I found the habitats to be very well constructed with overlapping pieces to prevent creatures escaping out the sides. By contrast, when housing small geckos in some of the more well-known small habitats, it was necessary to tape many of the areas where the sides or top come together in order to prevent gecko escapes (I learned the hard way!).

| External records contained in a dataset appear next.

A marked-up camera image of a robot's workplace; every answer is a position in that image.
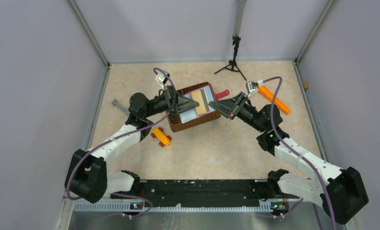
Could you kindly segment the gold striped credit card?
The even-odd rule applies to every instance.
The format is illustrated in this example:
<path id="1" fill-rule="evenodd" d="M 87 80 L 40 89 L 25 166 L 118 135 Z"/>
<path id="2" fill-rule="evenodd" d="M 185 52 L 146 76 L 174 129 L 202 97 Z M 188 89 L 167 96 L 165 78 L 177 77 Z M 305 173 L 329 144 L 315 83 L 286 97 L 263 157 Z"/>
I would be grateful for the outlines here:
<path id="1" fill-rule="evenodd" d="M 192 91 L 191 98 L 199 103 L 195 108 L 196 115 L 204 115 L 213 112 L 213 108 L 208 103 L 213 99 L 210 91 L 207 88 Z"/>

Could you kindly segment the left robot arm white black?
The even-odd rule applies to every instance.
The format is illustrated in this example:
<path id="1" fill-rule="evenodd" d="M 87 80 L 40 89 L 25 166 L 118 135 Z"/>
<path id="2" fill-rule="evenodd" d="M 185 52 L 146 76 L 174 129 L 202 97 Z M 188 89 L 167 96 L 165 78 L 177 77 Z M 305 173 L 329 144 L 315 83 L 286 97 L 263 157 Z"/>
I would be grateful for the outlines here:
<path id="1" fill-rule="evenodd" d="M 78 149 L 72 154 L 65 179 L 67 197 L 79 198 L 90 203 L 98 202 L 110 188 L 130 191 L 134 182 L 131 175 L 122 173 L 112 182 L 107 169 L 125 150 L 147 137 L 155 123 L 149 116 L 164 113 L 177 114 L 199 106 L 197 101 L 180 95 L 172 85 L 159 91 L 159 95 L 148 99 L 143 93 L 135 93 L 129 99 L 129 116 L 122 127 L 90 150 Z"/>

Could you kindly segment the red leather card holder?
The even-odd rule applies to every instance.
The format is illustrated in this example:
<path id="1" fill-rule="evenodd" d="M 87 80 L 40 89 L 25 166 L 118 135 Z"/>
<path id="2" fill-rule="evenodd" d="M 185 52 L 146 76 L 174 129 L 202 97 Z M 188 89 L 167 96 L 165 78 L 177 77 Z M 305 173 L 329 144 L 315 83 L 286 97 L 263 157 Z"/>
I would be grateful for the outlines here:
<path id="1" fill-rule="evenodd" d="M 203 86 L 196 86 L 194 90 L 186 92 L 183 96 L 197 102 L 198 106 L 185 112 L 180 112 L 179 117 L 181 123 L 188 123 L 192 120 L 201 118 L 204 115 L 208 115 L 214 112 L 215 109 L 209 105 L 209 102 L 229 96 L 229 94 L 230 91 L 228 89 L 215 93 L 212 84 L 210 83 L 207 83 Z"/>

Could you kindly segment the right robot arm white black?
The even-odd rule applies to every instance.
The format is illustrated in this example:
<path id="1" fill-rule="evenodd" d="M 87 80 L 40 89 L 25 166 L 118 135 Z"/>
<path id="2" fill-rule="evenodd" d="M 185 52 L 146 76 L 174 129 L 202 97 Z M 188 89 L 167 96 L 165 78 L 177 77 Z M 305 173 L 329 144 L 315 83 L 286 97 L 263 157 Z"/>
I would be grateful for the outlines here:
<path id="1" fill-rule="evenodd" d="M 271 172 L 268 182 L 274 192 L 309 201 L 338 224 L 346 224 L 369 203 L 360 173 L 353 167 L 335 166 L 299 145 L 279 127 L 283 119 L 276 105 L 267 104 L 257 110 L 241 92 L 229 99 L 211 101 L 209 106 L 227 119 L 237 117 L 261 132 L 256 139 L 264 151 L 307 175 L 302 178 L 286 170 Z"/>

There are many positives about these enclosures: elegant design, ease of storage, assembly and disassembly to mention a few. The biggest problem with these micro habitats from the perspective of the gecko keeper is that for the most part they are too small to be used as permanent enclosures for a gecko, despite the claim that they will house “small reptiles”. At most, the “Large Terrestrial”, which is similar in size to a 6 quart “shoebox” tub, could house gecko hatchlings for a short period of time. The “Large Arboreal”, which has the same dimensions as the “Large Terrestrial” but oriented vertically, could house gargoyle or crested gecko hatchlings for a short period of time. I do keep some micro geckos in similarly sized enclosures (8″x8″x12″) but I would worry about these tiny geckos, which can climb, escaping through the vent slots. 

The habitats contain a warning against placing heat or lighting directly on them, since this can melt the acrylic. This is another consideration for those who may want to house small geckos that need basking lights.


So what would a gecko keeper do with these habitats? In addition to temporary housing for hatchlings, a few things come to mind:

–Storage for feeders including worms, crickets, and roaches. Care should be taken, though, when attempting to contain pinhead crickets and very small roach nymphs, as they may be able to escape through the ventilation slots.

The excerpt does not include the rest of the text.